Rapid test akan keluar sehari, sehingga hasilnya bisa diperoleh besok (hari ini). Namun terkait hasilnya nanti dikeluarkan atau disampaikan oleh Ketua Gugus Kabupaten. Menyoal langkah tracing contact dan rapid test bagi masyarakat Taman Sari, pihaknya masih menunggu laporan dari tim dari puskesmas di wilayah setempat.
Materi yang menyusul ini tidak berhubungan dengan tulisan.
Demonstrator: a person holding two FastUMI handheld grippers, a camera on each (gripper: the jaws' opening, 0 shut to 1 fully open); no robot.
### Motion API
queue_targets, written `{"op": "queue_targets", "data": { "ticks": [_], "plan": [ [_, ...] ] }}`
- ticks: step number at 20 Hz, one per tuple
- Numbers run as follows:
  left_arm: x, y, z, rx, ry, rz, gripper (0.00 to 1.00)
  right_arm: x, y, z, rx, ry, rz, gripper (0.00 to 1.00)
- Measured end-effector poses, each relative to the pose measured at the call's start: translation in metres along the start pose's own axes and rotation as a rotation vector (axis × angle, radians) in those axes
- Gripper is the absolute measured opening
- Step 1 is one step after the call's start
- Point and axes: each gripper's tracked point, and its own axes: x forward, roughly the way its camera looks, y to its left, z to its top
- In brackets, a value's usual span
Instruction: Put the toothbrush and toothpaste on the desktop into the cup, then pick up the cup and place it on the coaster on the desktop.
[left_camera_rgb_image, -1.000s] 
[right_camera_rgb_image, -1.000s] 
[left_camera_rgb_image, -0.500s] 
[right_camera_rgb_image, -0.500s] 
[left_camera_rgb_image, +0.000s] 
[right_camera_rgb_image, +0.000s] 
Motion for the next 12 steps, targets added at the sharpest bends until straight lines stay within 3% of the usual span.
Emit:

Menurutnya tidak ada pertimbangan lain dalam proses tracing contact dan rapid test warga, yang jelas pihaknya masih menunggu laporan puskesmas. Sebab kejadian di bawah mereka lebih tahu, sedangkan Dikes hanya bersifat mem-back up.

Bupati Lobar H. Fauzan Khalid yang dikonfirmasi terkait informasi ini mengarahkan agar konfirmasi ke Dikes. “Ke Dikes ya (konfirmasi red),” jelas Fauzan lewat pesan WhatsApp singkat. (her)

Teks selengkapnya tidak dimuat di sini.